Marisa fue encontrada desmayada en el baño del hospital por una de las señoras de limpieza.
Cuando volvió en sí, ya estaba acostada en una cama limpia, cubierta con una sábana blanca. Una enfermera, con el expediente en la mano y una expresión seca, le informó:-
—Tienes que avisar a tus familiares para que vengan a traerte ropa.
Marisa fijó la vista en el techo, sintiéndose más sola que nunca.
—Mi esposo falleció —respondió con voz apagada—. Mi cuñada está embarazada, así que toda la familia anda pendiente de ella. Nadie tiene tiempo para mí.
Por primera vez, la enfermera dejó ver algo de compasión en su cara. Suspiró y le dijo:
—Espera aquí, voy a comprarte algo de ropa.
Al regresar, la enfermera venía platicando con una compañera. Caminaban rápido y no paraban de compartir chismes.
—Te juro que acabo de ver a una señora bien complicada en la sala de urgencias de al lado —decía la compañera—. Que si su nuera mayor está embarazada y que la otra nuera ni responde el teléfono ni se aparece por el hospital, que según esto no tiene modales ni educación. Y el hijo, igualito: nomás pendiente de la esposa, no la deja ni para ir a servirle agua, que si no está bien caliente el café, que si la sopa no tiene la sazón... ¡Vaya familia!
Mientras escuchaba esas voces apagadas, Marisa tomó su celular. Estaba sin batería, apagado, igual que ella por dentro.
No necesitaba mucho para saber que la nuera de la que hablaban era ella.

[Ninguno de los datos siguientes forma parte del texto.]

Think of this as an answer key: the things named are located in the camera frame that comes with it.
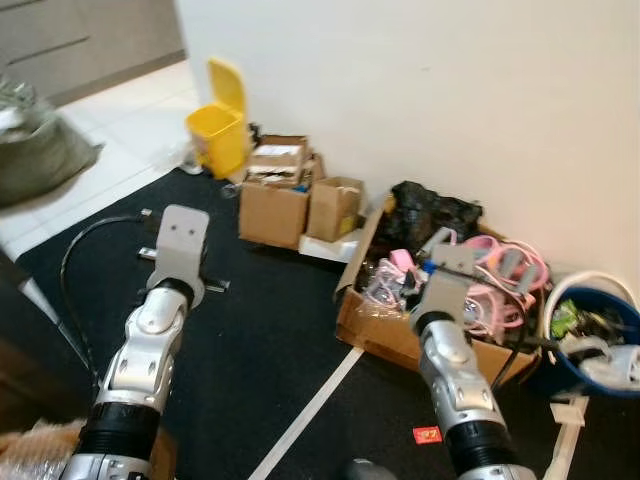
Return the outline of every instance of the blue bucket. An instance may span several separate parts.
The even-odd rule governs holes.
[[[625,301],[602,290],[573,287],[562,294],[557,305],[569,299],[582,310],[598,311],[603,308],[616,310],[625,325],[634,327],[623,332],[625,343],[640,345],[640,314]],[[542,361],[527,381],[527,386],[549,396],[580,394],[640,398],[639,391],[617,390],[594,382],[560,352],[556,352],[555,357],[557,361],[553,365],[547,352],[543,353]]]

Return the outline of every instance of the gray cabinet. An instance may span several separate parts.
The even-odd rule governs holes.
[[[182,51],[172,0],[0,0],[0,69],[55,96]]]

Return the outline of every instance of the yellow trash bin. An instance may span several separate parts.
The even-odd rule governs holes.
[[[240,74],[230,65],[212,58],[209,77],[216,101],[187,117],[196,159],[216,178],[225,178],[245,160],[244,88]]]

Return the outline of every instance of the red card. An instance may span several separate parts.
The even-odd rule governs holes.
[[[414,428],[413,438],[416,439],[418,445],[442,442],[442,435],[440,435],[440,429],[438,427]]]

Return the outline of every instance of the white wall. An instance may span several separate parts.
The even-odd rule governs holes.
[[[176,0],[250,119],[306,133],[373,195],[412,179],[564,269],[639,286],[635,0]]]

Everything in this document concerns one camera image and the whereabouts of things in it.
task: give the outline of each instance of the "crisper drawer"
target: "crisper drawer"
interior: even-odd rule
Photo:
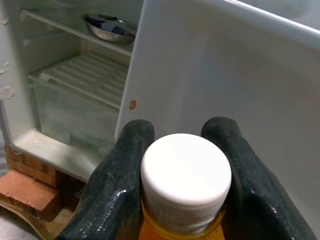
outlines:
[[[67,145],[105,155],[115,142],[126,75],[124,66],[93,53],[30,74],[40,131]]]

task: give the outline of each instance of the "red brick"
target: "red brick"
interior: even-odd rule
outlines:
[[[15,170],[0,178],[0,197],[39,217],[51,213],[59,201],[59,190]]]

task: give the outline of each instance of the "refrigerator door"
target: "refrigerator door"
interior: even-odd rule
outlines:
[[[235,119],[320,238],[320,31],[238,1],[145,0],[116,135]]]

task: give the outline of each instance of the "brown spot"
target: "brown spot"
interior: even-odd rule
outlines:
[[[132,101],[130,102],[129,108],[132,110],[132,109],[135,109],[136,106],[137,106],[137,101],[136,101],[136,100],[132,100]]]

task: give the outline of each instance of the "stainless steel bowl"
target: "stainless steel bowl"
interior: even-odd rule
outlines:
[[[126,36],[126,35],[116,34],[116,33],[110,32],[110,31],[103,30],[99,27],[96,27],[86,20],[88,17],[90,17],[90,14],[83,15],[82,19],[84,20],[89,32],[102,40],[105,40],[105,41],[108,41],[111,43],[115,43],[115,44],[121,44],[121,45],[129,45],[135,40],[135,37],[136,37],[135,35]],[[107,15],[104,15],[104,17],[106,19],[113,18],[113,17],[107,16]],[[134,25],[132,25],[131,23],[129,23],[125,20],[122,20],[120,18],[116,18],[116,21],[120,24],[123,24],[126,27],[129,27],[132,29],[135,28]]]

Después de ponerse la ropa nueva que le trajo la enfermera, Marisa sacó unos billetes de su bolsa y se los entregó con un agradecimiento rápido. Solo quería salir de ahí cuanto antes.
Pero apenas cruzó la puerta de la habitación, se topó de frente con su suegra, quien justo en ese momento trataba de llamarla desde el pasillo, frente a la habitación de Noelia.
La mirada de la señora estaba cargada de enojo y reproche.
Sin darle chance de decir nada, la sujetó con fuerza del brazo y la arrastró hacia el cuarto de Noelia.
—¿Dónde te habías metido? ¡Ni el teléfono contestas! Tu cuñada está embarazada y ni te apareces a verla, ¿no te enseñaron modales? ¡Qué falta de educación la tuya!
Marisa apenas podía defenderse ante esa lluvia de reclamos. Su suegra nunca había sido una santa, pero al menos antes disimulaba y no se atrevía a armar semejante escena en público.
Ahora ni las apariencias le interesaban. ¿Qué había cambiado?
Mientras la regañaba, Marisa notó la sonrisa satisfecha de Noelia, que la miraba desde la cama, como si disfrutara el espectáculo.
—Si tienes tanto miedo de que te quiten a tu esposo, mejor preocúpate por tu embarazo. Recuerda que fui yo quien movió cielo y tierra para que te atendiera el doctor Ramírez. ¿No se te ocurre que deberías agradecerme primero?
Noelia la miró con desprecio.
—¿Agradecerte? ¿Por qué? Si ni siquiera lo hiciste de buena gana, solo porque mi esposo y tú hicieron un trato. No te hagas la buena gente.
Marisa ya no quería seguir discutiendo. Sabía que con quien no entiende de respeto, hablar de más es perder el tiempo.
Además, todo lo que había hecho fue por presión de la familia Loredo. No necesitaba ni esperaba el agradecimiento de Noelia.
Dio media vuelta para irse, pero la voz chillona de Noelia la detuvo:
—¡Marisa, ni se te ocurra moverte! Cuando tu cuñada te habla, te quedas y escuchas. Te lo advierto, sé perfectamente lo que tramas. No vayas a aprovecharte de mi embarazo para hacer tus porquerías. Mi esposo podrá parecerse a Samuel, pero nunca será tuyo. Si llegas a arruinar mi vida, ni muerta te lo perdonaría.
Marisa la miró de reojo, levantando una ceja con actitud desafiante.
—Ni a Samuel ni a Nicolás los quiero. Me dan asco.